# To do:
Retype exactly the lines from the one with "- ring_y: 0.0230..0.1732" down to the final line of the material below, both included, and nothing more.

# Dataset extract:

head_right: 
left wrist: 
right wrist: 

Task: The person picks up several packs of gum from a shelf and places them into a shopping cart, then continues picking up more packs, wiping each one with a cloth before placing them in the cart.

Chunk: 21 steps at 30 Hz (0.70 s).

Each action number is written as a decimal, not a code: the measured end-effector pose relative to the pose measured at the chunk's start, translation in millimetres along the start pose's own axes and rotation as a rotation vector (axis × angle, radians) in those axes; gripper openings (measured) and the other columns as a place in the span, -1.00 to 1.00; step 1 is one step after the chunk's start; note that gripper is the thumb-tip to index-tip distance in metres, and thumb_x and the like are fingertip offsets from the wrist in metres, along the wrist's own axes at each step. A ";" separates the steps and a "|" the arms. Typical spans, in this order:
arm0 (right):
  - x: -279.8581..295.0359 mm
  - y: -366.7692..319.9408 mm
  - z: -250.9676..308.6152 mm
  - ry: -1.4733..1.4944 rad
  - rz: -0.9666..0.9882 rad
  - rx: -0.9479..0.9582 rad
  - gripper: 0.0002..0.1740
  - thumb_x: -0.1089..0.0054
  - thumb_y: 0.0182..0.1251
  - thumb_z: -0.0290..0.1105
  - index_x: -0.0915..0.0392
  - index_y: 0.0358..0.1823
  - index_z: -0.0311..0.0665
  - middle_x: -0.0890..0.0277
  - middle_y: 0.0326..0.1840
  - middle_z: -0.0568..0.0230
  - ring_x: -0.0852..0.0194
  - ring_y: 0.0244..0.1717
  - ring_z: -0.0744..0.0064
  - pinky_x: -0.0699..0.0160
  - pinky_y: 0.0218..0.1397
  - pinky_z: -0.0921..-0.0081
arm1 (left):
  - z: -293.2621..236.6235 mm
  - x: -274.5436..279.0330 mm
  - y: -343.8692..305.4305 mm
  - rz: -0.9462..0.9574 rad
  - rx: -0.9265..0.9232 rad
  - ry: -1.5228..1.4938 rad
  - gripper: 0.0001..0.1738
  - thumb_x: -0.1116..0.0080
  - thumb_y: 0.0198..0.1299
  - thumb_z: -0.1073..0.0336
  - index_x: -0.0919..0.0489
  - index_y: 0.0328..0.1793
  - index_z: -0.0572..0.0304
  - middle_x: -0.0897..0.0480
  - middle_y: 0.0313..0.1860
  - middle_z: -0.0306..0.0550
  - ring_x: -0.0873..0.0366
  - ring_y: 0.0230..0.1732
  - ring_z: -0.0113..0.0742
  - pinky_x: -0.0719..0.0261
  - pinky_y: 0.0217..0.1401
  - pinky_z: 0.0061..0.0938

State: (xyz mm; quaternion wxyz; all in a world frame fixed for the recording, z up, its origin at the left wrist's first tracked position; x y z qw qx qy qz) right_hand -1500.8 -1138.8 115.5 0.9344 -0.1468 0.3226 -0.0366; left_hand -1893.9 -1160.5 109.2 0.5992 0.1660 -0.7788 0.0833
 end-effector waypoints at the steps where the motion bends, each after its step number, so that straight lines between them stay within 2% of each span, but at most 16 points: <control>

# Written response:
  - ring_y: 0.0230..0.1732
  - ring_z: -0.0113..0.0742
  - pinky_x: -0.0719..0.0261
  - pinky_y: 0.0217..0.1401
  - pinky_z: 0.0061..0.0938

State: (xyz mm; quaternion wxyz; all in a world frame fixed for the recording, z up, its origin at the left wrist's first tracked position; x y z qw qx qy qz) right_hand -1500.8 -1138.8 115.5 0.9344 -0.1468 0.3226 -0.0366; left_hand -1893.9 -1160.5 109.2 0.5992 0.1660 -0.7788 0.0833
 end-effector waypoints at the steps where the motion bends, each after its step number, so that straight lines between them stay within 2% of each span, but at most 16 points: <control>

The answer requires nothing further.